[What you need to do]:
Please give back each line below unchanged; none of the pictures should appear.

= = = = = = =

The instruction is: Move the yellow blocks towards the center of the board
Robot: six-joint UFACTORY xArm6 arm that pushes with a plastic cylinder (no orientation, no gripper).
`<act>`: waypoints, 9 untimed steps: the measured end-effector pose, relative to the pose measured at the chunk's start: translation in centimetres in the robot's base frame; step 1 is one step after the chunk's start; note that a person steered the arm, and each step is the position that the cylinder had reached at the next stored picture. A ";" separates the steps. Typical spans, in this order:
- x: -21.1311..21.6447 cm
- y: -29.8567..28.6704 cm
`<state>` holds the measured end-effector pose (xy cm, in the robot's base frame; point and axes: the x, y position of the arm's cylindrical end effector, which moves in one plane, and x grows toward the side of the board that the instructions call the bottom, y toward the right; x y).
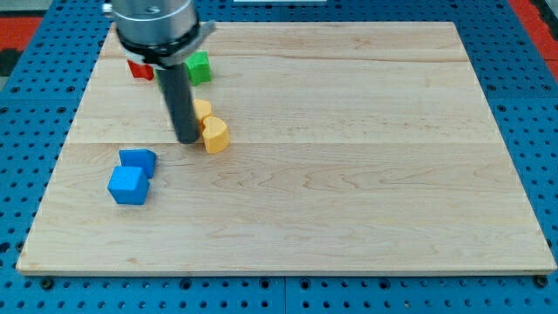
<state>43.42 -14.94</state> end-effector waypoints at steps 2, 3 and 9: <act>-6.0 9.1; -5.3 8.1; -4.6 -3.5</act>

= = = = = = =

[Response]:
The instruction is: Move the yellow blocks towards the center of the board
Robot: six-joint UFACTORY xArm6 arm that pushes with a plastic cylinder (no orientation, no gripper).
`<act>`: waypoints, 9 untimed steps: the measured end-effector pose, relative to the pose measured at the chunk's start: translation in centimetres in the robot's base frame; step 1 is one step after the chunk's start; note that a person steered the arm, and each step is the position that the cylinder had reached at the next stored picture. A ";" separates the steps. Typical spans, in this order:
- x: -21.1311..21.6447 cm
- y: -29.8567..28.6704 cm
`<state>` holds the measured end-effector pose (xy cm, in the robot's base frame; point and axes: the x, y position of the arm's cylindrical end effector, which moves in one plane, and x grows toward the side of the board that the instructions call the bottom, y toward the right; x y).
<state>43.42 -14.94</state> end-effector waypoints at steps 2, 3 and 9: <act>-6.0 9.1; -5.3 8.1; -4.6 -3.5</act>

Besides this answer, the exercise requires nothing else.